Chico da Matilde faleceu no dia 06 de março de 1914, durante o cerco à Fortaleza pelas tropas de Floro Bartolomeu e Padre Cícero na Sedição de Juazeiro.

Fontes:
Cronologia Ilustrada de Fortaleza, de Miguel Ângelo de Azevedo (Nirez)
História do Ceará, de Airton de Farias

6 comentários:

Unknown disse...

Nossa, professora, é incrível: quanto mais a gente pensa que sabe das coisa, mais coisas aparecem nos informando o contrário. Poxa, é tão bom sabre disso. (Não é bom saber que desde aqueles dias a elite já cometia seus desarrogos), mas é bom saber que temos um passado e que homens desse passado fizeram por merecer nossa menção e nosso respeito. Obrigado por iluminar isso, professora.

Anônimo disse...

Fazia tempo que eu esperava essa postagem.Adoro ler sobre nossos verdadeiros heróis,pessoas que se doaram por uma causa nobre.Pena o Napoleão ter sido esquecido,não terem contado a História toda.Essa postagem é ótima para ser copiada por outros blogs.

Fátima Garcia disse...

O Ceará tem e teve grandes personalidades que lutaram o bom combate e nos legaram exemplos de dignidade e coragem.Cabe a nós cultuar, lembrar e não permitir jamais que esses homens, e esses exemplos caiam no esquecimento.

Sueli Paulo disse...

Adorei a postagem da história um herói brasileiro,natural e organicamente constituído.O Brasil tem muitos, omitidos e esquecidos! Mas, ler o registro deles nos revigora e nos ensina. Fiquei feliz em conhecer um pouco da história do Ceará e principalmente desse espaço cultural que hoje abriga tantos acontecimentos importantes.Obrigada

Fátima Garcia disse...

obrigada a você Sueli, por visitar e comentar no blog. Volte sempre.
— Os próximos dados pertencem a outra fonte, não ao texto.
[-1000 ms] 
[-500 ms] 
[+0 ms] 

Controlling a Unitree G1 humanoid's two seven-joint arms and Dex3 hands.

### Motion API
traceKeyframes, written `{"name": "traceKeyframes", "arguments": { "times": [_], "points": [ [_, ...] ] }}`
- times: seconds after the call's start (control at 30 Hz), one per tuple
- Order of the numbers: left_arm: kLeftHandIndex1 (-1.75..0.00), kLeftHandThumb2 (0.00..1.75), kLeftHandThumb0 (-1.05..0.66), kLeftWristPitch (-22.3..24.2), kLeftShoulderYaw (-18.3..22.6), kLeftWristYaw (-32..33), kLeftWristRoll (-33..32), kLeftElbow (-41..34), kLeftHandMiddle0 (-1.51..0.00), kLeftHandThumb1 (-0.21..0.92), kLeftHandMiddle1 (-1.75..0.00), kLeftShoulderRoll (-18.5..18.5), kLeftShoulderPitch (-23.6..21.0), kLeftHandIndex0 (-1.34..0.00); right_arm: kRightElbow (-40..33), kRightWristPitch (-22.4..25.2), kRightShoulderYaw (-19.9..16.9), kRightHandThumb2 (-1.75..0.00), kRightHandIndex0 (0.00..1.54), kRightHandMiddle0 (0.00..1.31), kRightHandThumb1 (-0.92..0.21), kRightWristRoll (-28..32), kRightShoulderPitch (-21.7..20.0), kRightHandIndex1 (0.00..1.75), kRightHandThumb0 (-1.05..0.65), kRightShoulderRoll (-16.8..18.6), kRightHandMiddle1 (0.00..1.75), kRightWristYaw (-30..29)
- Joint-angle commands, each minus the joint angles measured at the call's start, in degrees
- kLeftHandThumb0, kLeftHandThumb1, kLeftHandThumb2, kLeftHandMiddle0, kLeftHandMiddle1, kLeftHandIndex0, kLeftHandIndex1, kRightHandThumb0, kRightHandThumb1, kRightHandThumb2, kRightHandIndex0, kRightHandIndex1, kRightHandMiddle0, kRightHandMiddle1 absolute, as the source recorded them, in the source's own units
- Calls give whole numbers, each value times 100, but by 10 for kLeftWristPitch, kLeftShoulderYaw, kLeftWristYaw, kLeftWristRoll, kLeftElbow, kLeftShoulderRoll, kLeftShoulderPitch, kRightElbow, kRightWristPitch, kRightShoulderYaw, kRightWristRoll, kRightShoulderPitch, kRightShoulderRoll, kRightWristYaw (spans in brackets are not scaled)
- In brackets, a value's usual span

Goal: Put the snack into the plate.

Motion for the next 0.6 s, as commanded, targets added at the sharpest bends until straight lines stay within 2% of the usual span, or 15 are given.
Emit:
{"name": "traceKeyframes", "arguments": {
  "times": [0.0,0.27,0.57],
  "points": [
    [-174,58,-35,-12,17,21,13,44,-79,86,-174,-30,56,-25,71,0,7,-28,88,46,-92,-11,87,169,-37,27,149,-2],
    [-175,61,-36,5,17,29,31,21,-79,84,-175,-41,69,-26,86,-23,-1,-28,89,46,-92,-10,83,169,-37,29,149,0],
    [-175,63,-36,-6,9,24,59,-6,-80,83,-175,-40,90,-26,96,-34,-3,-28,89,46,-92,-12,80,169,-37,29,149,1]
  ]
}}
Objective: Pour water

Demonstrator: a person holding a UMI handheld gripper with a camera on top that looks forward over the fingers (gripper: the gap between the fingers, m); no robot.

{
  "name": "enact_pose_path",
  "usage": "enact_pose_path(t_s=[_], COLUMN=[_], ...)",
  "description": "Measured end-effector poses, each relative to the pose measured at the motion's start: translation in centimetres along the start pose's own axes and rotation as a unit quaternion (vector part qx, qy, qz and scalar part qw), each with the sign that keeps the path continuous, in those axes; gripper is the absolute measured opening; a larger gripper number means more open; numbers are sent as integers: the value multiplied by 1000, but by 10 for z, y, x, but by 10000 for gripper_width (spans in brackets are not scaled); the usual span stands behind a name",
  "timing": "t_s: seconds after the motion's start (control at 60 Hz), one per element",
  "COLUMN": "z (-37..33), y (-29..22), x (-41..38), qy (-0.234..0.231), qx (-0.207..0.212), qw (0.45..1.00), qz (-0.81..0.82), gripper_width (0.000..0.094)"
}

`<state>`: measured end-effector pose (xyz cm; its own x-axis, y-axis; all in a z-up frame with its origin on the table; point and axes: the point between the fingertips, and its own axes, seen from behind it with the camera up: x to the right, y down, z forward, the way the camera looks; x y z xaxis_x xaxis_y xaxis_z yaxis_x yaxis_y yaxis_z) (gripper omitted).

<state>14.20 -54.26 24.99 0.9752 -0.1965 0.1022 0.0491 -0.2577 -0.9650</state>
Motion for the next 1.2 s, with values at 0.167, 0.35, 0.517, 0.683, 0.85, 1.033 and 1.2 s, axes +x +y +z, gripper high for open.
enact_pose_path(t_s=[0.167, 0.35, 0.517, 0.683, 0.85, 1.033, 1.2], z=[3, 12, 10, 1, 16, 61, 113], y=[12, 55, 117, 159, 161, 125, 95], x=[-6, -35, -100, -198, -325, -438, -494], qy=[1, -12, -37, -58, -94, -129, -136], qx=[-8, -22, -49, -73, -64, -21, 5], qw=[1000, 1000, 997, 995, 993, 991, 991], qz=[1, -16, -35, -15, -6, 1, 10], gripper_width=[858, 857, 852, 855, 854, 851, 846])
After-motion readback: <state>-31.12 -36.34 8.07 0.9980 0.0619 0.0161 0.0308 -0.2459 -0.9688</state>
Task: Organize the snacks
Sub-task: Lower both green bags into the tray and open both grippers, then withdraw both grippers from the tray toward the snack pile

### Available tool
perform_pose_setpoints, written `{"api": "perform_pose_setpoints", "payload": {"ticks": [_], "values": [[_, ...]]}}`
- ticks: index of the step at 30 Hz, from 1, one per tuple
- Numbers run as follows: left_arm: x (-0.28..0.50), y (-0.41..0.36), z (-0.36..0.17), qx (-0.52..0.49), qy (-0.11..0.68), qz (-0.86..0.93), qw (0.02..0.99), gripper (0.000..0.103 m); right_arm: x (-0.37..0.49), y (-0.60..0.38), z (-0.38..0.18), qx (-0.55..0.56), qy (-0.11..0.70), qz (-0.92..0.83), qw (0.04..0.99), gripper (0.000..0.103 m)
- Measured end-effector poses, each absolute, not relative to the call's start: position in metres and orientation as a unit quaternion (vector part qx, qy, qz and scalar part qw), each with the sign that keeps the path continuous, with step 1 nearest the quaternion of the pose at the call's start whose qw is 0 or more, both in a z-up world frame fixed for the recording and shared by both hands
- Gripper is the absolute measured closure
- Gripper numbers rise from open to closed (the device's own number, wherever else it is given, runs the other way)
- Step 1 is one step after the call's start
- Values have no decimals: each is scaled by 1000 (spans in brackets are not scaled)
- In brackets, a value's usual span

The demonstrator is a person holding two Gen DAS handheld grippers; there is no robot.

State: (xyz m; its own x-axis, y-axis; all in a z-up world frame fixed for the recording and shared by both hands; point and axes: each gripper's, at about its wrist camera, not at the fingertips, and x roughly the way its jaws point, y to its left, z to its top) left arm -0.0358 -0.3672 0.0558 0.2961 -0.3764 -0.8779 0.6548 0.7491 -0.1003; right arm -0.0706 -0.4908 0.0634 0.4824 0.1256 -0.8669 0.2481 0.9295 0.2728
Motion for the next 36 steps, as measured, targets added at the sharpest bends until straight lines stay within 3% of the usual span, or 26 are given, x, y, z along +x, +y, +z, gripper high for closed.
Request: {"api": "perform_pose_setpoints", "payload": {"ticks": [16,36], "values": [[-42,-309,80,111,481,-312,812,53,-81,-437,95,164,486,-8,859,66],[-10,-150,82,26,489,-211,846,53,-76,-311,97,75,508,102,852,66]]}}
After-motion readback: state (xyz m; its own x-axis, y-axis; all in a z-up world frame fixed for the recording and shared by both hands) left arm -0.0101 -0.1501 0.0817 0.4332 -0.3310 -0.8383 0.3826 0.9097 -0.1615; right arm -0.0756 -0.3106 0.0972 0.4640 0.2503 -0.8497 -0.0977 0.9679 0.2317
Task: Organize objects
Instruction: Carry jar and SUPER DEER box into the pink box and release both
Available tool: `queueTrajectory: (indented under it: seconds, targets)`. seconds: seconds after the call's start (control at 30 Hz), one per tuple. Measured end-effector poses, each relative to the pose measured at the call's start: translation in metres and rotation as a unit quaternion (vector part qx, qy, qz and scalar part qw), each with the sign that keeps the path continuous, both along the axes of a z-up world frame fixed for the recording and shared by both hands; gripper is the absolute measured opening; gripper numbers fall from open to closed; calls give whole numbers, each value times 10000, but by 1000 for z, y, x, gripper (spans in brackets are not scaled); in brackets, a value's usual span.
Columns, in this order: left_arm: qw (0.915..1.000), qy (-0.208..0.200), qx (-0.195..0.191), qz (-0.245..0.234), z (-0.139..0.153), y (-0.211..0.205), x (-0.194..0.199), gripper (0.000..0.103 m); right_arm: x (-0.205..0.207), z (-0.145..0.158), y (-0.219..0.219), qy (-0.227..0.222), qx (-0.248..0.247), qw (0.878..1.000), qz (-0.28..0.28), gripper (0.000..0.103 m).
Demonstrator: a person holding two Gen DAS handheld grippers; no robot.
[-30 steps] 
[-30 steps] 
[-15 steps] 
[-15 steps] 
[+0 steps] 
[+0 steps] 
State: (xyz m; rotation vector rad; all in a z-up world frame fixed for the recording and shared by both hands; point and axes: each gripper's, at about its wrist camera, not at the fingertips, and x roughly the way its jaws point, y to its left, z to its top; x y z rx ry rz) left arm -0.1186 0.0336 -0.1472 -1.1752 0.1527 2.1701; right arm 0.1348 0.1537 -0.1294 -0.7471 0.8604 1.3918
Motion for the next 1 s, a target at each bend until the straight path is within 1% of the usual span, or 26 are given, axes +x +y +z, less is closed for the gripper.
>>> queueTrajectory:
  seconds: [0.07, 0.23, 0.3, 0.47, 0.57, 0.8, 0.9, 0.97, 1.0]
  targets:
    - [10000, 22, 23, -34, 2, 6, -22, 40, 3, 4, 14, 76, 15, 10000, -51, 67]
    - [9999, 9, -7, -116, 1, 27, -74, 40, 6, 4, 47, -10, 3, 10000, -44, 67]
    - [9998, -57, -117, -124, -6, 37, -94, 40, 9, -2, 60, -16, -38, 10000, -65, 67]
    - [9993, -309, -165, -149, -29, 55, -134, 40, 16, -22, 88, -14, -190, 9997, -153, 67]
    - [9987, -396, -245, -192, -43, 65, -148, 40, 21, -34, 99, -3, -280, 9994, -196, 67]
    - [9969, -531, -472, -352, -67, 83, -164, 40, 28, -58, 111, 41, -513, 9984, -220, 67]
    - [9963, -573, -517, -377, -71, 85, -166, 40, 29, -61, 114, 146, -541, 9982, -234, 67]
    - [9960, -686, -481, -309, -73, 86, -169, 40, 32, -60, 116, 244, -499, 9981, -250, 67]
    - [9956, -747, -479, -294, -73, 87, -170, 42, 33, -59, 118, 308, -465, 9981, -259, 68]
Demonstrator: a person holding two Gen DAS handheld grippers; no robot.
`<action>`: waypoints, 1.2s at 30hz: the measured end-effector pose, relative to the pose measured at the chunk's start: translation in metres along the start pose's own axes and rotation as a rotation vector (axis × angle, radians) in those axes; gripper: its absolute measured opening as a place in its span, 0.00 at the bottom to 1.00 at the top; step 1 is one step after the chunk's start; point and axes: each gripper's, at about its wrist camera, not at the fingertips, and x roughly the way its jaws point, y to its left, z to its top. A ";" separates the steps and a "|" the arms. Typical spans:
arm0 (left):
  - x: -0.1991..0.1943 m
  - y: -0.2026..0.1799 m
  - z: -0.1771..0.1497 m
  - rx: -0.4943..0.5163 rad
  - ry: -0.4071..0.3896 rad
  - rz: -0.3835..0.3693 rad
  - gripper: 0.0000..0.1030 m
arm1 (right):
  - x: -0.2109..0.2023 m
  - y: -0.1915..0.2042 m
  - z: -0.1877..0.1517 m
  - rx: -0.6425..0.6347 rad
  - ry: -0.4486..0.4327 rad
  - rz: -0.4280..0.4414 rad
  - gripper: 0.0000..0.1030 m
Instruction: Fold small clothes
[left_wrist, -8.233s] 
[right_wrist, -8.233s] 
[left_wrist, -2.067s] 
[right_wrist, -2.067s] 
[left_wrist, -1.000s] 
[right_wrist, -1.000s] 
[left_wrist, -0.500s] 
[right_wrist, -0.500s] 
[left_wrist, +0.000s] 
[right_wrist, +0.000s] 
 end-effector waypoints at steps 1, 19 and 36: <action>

Silvio Marcio Oliveira disse...

Com o advento da Escola dos Annales no início do século XX, que gera uma mudança nos paradigmas de como a historiografia se postava até então, uma vez que os expoentes da Escola de Annales questionavam muito sobre uma historiografia baseada em instituições e nas elites, a qual dava muita relevância a fatos e datas, de uma forma positivista, sem aprofundar grandes análises de estrutura e conjuntura. Com isto, houve uma espécie de "fabricação de mitos e heróis" que também tiveram uma forte carga no Brasil.

A história dos vencedores era a que predominava e através de suas narrativas, davam vazão sempre aos que possuiam status politico ou títulos de nobreza e jamais aos vencidos que mesmo num contexto de lutas e insubordinação a velha ordem moral estabelecida, eram relegados da história e defenestrados ao ostracismo, isto quando não a uma visão deturpada de seus atos. Por isso, resgatar e dinamizar a história destes personagens regionais é mais que uma obrigação moral, mas também um gesto excelso de nossa parte para com estes que contribuíram para o enriquecimento e legado de lutas e conquistas que jamais devem ser olvidadas no panteão dos que entregaram a vida por uma causa.

Parabéns por resgatar e colocar em seu devido lugar altivo personagens que contribuíram para a formação do resgate histórico de nosso Páis.